- Prof. David Beck (email@example.com)
- Prof. Stéphanie Valleau (firstname.lastname@example.org)
- Sabiha Rustam (email@example.com)
- Nisarg Joshi (firstname.lastname@example.org)
Logistics for 2021
Zoom meeting ID numbers can be found on the Canvas course webpages, under the Zoom tab
- Data Science Methods for Clean Energy Research (DSMCER, ChemE 545)
Also known as Molecular Data Science Survey
- Tue & Thr
- 11:30 - 12:50
- Software Engineering for Molecular Data Scientists (SEMDS, ChemE 546)
- Tue & Thr
- 2:30 - 3:50
Scientists, engineers, and other technical professionals require skills in computing and data analysis to do their jobs. We refer to these as data science skills.
These two courses teach graduate students the software engineering and molecular data science skills to be successful technical professionals in the 21st Century. In particular, this courses teach how to approach computational research with reproducibility in mind: to create sharable and reusable research projects that incorporate both computation and data. The courses also provide students with a survey of machine learning methods including supervised and unsupervised methods.
In SEMDS students will learn the following skills:
- Developing software in a way that it can be used by others, including documentation, installing packages, automating setup, and running computational studies.
- Creating technical specifications for what a program should do (its use cases) and how this is accomplished (software design).
- Creating, updating, and sharing a project using version control (specifically GitHub) for collaborative software development.
- Programming using the Python scientific stack, including numpy, pandas, and matplotlib.
- Developing unit tests that validate important aspects of the project implementation, and, more broadly, using test-driven development to build software.
- Searching, evaluating, and integrating into a project an externally developed Python packages as well as creating your own Python packages.

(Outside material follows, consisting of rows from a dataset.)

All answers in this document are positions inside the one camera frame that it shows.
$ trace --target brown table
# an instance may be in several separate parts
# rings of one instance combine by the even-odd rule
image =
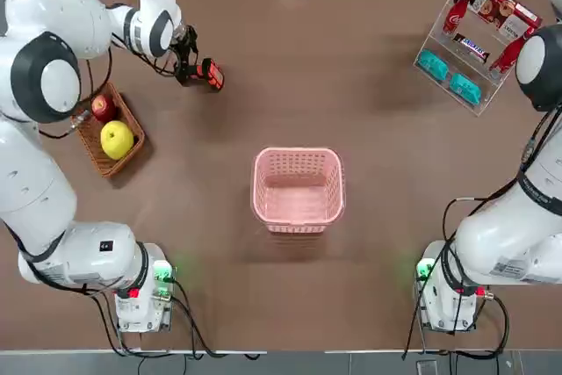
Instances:
[[[445,204],[513,176],[539,115],[514,77],[475,118],[412,67],[445,0],[177,1],[226,88],[185,89],[115,52],[112,80],[149,143],[110,183],[77,136],[45,141],[78,194],[76,218],[124,222],[162,245],[215,349],[402,348],[414,265],[441,236]],[[522,1],[552,22],[547,0]],[[98,81],[104,66],[96,60]],[[279,245],[253,216],[251,163],[267,146],[341,155],[347,207],[319,240]],[[459,206],[450,225],[467,210]],[[0,349],[108,348],[93,304],[21,279],[7,234],[0,254]],[[562,347],[562,289],[494,291],[511,314],[508,347]],[[429,345],[493,347],[493,308],[475,333],[431,335]],[[177,315],[172,333],[129,342],[186,350],[185,326]]]

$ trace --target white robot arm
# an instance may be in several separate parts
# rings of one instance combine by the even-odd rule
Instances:
[[[540,112],[562,106],[560,63],[562,25],[538,30],[519,55],[517,81]],[[562,283],[562,124],[510,189],[463,219],[454,240],[429,244],[418,263],[418,286],[420,280],[427,280],[421,322],[437,331],[473,327],[478,286]]]
[[[28,281],[97,284],[116,292],[123,331],[169,323],[162,250],[136,242],[127,225],[74,221],[76,195],[43,150],[38,123],[69,117],[80,98],[78,59],[104,54],[112,34],[149,57],[163,55],[186,31],[176,0],[140,0],[140,9],[98,0],[6,0],[0,39],[0,219],[19,249]]]

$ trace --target acrylic display stand
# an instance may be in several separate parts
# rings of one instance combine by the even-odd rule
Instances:
[[[470,8],[466,11],[455,33],[452,35],[445,34],[443,32],[443,23],[452,5],[453,0],[448,0],[441,10],[437,21],[433,24],[428,37],[421,47],[420,53],[415,58],[414,66],[448,92],[461,105],[479,116],[490,104],[511,71],[510,69],[505,75],[498,75],[497,72],[489,71],[490,65],[499,57],[510,40],[504,38],[496,30],[493,23],[487,23],[475,12],[471,11]],[[466,47],[453,40],[454,36],[459,33],[490,53],[486,63],[481,63],[469,53]],[[431,52],[447,64],[447,76],[443,81],[435,79],[420,66],[419,59],[423,51]],[[461,74],[461,76],[468,78],[480,88],[478,102],[467,101],[462,95],[453,91],[453,88],[457,87],[457,85],[453,84],[451,87],[450,83],[455,74]]]

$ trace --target wicker basket
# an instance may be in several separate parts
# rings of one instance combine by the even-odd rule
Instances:
[[[99,174],[102,175],[102,177],[112,177],[123,169],[129,160],[131,160],[142,148],[146,135],[144,134],[141,125],[139,125],[139,122],[137,122],[137,119],[134,118],[133,114],[126,106],[123,97],[117,92],[117,90],[115,90],[115,87],[111,83],[107,83],[105,85],[101,94],[105,94],[113,99],[113,102],[118,109],[117,117],[115,119],[126,123],[133,132],[133,147],[127,155],[120,160],[112,160],[105,154],[99,140],[99,135],[104,127],[102,122],[99,122],[96,118],[90,116],[78,127],[77,130],[78,135],[86,147],[86,151],[88,151],[88,155],[94,163],[94,166],[96,166]]]

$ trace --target pink plastic basket
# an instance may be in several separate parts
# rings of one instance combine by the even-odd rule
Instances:
[[[342,215],[343,169],[328,148],[266,148],[254,163],[252,206],[273,233],[321,233]]]

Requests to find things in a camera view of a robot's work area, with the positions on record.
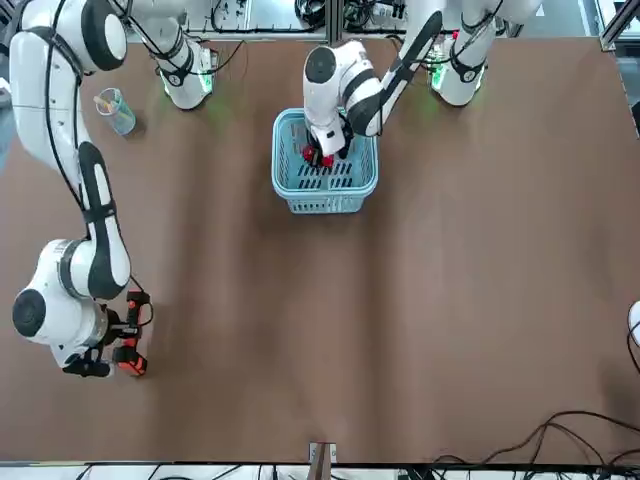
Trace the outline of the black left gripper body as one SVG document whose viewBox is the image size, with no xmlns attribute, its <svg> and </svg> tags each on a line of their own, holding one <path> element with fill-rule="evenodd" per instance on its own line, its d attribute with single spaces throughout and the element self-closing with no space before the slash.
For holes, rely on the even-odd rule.
<svg viewBox="0 0 640 480">
<path fill-rule="evenodd" d="M 341 129 L 344 137 L 344 145 L 338 150 L 338 156 L 341 160 L 345 160 L 349 154 L 351 143 L 354 138 L 354 131 L 347 116 L 343 112 L 338 113 L 341 121 Z"/>
</svg>

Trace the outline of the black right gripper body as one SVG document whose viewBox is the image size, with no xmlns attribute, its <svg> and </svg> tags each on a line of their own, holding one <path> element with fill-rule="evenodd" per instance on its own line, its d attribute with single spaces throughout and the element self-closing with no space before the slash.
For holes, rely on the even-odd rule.
<svg viewBox="0 0 640 480">
<path fill-rule="evenodd" d="M 108 307 L 102 307 L 100 309 L 98 324 L 99 350 L 103 350 L 105 347 L 111 345 L 116 339 L 121 338 L 123 331 L 129 326 L 126 321 L 123 321 L 120 318 L 116 311 Z"/>
</svg>

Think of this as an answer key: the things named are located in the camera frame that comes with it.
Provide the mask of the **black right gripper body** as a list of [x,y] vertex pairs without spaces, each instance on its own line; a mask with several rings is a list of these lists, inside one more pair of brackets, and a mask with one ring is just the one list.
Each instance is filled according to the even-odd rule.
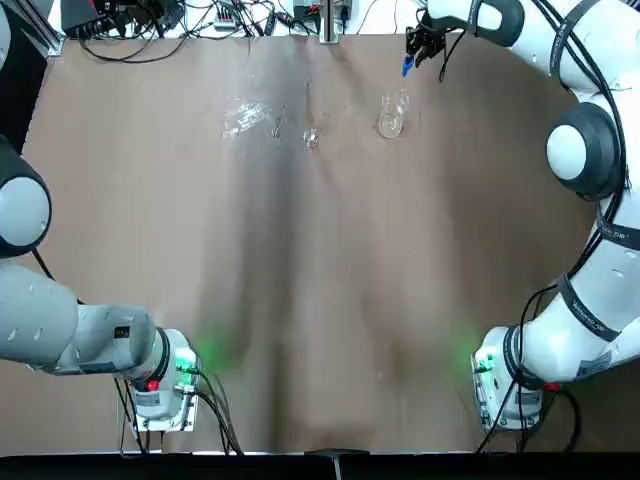
[[431,23],[420,20],[418,22],[418,49],[443,50],[446,46],[446,31],[437,29]]

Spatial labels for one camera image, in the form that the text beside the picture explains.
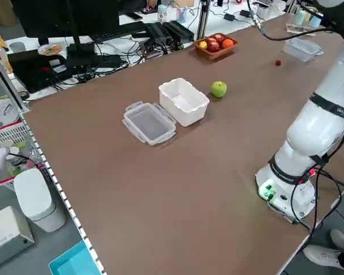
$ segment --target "shoe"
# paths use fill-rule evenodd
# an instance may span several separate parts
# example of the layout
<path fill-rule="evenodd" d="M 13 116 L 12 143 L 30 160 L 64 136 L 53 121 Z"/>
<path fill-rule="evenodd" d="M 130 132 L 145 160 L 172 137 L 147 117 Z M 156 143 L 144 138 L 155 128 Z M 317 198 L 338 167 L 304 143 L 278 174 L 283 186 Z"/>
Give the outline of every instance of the shoe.
<path fill-rule="evenodd" d="M 338 260 L 338 256 L 341 253 L 339 250 L 318 245 L 308 245 L 303 249 L 303 253 L 311 262 L 314 262 L 317 265 L 344 269 Z"/>
<path fill-rule="evenodd" d="M 334 245 L 344 252 L 344 234 L 337 229 L 332 229 L 332 231 L 330 231 L 330 237 Z"/>

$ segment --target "table surface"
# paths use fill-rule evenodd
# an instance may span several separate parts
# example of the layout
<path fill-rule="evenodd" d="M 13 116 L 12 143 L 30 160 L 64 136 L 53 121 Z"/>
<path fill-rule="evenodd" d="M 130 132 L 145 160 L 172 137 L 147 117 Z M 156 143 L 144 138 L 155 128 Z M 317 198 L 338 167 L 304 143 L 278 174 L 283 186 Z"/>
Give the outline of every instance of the table surface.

In DSMCER students will learn the following skills:
- Statistical reasoning and methods including distributions, hypothesis testing and error analysis for multiple data types
- Modern data visualization methods
- A wide range of machine learning methods with direct applications for problems in the design, synthesis and characterization of molecules, molecular systems and reactions
- Hands on experience with the Python scientific stack and machine learning tools like TensorFlow and PyTorch
- Data management strategies such as relational data models and SQL
The courses emphasize a hands-on learning approach in which class time is often used for problem solving in small groups. The first 6 weeks will teach the skills described above. The remaining weeks are devoted to the student’s class project, creating a computational research project of their choosing.